Bauchspeicheldrüsen-Chip
Ein besseres Verständnis darüber, welche Mechanismen bei der Entstehung der Bauchspeicheldrüse und bei einer Krebserkrankung beteiligt sind, ist entscheidend für die Identifizierung zuverlässiger Biomarker als neue Diagnosewerkzeuge. Wissenschaftler:innen brauchen für diese Arbeit zuverlässige in-vitro-Modelle der menschlichen Bauchspeicheldrüse. Beim neuen Ansatz der Forschungsgruppe ist dafür kein Gewebe von gesunden oder erkrankten Personen mehr notwendig.
„Wir haben es geschafft, die Entwicklung der menschlichen Bauchspeicheldrüse auf einer Chip-Plattform nachzuahmen. Dafür haben wir humane pluripotente Stammzellen zu duktalen Bauchspeicheldrüsenzellen umprogrammiert. Unsere Plattform ist ein robustes Werkzeug, um die Organentwicklung nachzuvollziehen – das haben auch zeitaufgelöste transkriptomische Einzelzellanalysen bestätigt“, sagt Matthias Meier, einer der Studienleiter.

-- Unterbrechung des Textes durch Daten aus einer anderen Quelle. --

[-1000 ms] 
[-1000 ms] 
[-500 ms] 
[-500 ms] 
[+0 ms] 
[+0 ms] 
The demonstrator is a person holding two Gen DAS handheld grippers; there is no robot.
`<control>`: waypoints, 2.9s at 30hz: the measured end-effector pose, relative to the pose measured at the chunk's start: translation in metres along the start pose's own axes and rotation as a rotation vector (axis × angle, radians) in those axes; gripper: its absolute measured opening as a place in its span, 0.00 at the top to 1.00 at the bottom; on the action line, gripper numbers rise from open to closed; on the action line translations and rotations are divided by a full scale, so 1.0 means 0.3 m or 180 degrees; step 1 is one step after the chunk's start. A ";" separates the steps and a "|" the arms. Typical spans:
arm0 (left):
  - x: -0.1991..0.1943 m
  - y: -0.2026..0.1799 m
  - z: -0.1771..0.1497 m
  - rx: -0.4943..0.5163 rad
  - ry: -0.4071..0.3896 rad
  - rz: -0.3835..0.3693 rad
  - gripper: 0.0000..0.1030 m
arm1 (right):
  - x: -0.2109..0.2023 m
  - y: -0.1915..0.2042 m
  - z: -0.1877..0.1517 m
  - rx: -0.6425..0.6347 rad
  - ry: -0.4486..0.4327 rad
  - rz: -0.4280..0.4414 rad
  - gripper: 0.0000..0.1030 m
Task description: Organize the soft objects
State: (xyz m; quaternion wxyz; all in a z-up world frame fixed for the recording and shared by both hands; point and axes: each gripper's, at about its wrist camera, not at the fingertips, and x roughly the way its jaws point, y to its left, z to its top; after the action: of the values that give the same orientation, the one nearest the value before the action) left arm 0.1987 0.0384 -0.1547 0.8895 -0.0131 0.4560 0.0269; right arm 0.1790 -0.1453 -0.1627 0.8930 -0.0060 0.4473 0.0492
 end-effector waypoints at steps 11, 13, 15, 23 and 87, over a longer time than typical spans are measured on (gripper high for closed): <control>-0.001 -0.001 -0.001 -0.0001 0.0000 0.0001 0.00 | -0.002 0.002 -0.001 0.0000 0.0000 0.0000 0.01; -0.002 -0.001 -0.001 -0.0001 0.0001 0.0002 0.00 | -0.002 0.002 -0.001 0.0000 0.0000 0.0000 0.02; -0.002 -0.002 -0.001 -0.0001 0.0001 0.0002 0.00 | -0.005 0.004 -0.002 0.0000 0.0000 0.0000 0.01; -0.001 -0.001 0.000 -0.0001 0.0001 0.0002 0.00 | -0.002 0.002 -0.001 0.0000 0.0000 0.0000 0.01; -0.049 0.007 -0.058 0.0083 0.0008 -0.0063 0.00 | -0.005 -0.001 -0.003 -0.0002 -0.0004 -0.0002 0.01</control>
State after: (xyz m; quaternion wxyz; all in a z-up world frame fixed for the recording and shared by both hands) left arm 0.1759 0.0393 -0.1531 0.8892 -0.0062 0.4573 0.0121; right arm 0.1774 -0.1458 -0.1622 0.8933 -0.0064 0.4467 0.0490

Um wichtige 3D-Merkmale des Organoids wie Form und Größe besser kontrollieren zu können, entwickelte das Team einen neuen sogenannten Microwell-Chip. Das neue Design verbesserte auch die Reproduzierbarkeit des Ansatzes. Mithilfe funktioneller Analysen der sich entwickelnden Organoide, konnte die Gruppe die Zellen so programmieren, dass sie duktalen Bauchspeicheldrüsenzellen gleichen. Schließlich entwickelten sie ein ausgereiftes Organoid mit wichtigen physiologischen Schlüsselmerkmalen einer Bauchspeicheldrüse, inklusive der Sekretion von extrazellulären Matrix-Komponenten und der interzellulären Kommunikation. „Die Nachbildung von gesunden duktalen Bauchspeicheldrüsenzellen ist entscheidend für jegliche weiteren Analysen und Schlussfolgerungen“, sagt der zweite Studienleiter Alexander Kleger.
Neue Biomarker
Die Forschungsgruppe nutzte den neuen Chip und die Organoide bereits, um in einer Pilotstudie neue Biomarker für PDAC im Frühstadium zu identifizieren. Dabei stieß das Team auf das Protein Filamin b, das mit der Entstehung mehrerer Krebsarten in Verbindung steht. Mithilfe einer kleinen Kohorte von PDAC-Patient:innen konnte die Gruppe Filamin b als vielversprechenden, in Flüssigbiopsien nachweisbaren, Biomarker für die Früherkennung von Bauchspeicheldrüsenkrebs bestätigten. Zusätzlich könnte der Biomarker für die Prognose des Krankheitsverlaufs hilfreich sein.
„Dass wir mit unserer Technologie nun einen neuen Früherkennungs- und potentiell prognostischen Biomarker für Bauchspeicheldrüsenkrebs ausfindig machen konnten, ist ein toller Erfolg. Damit könnten wir den Krebs künftig möglicherweise bereits in einem frühen Stadium diagnostizieren. Außerdem könnte die Technologie uns bei der Entwicklung neuer Therapien helfen, die in einem Frühstadium der Erkrankung oder sogar präventiv eingesetzt werden könnten“, erklärt Sandra Wiedenmann, Erstautorin der Studie.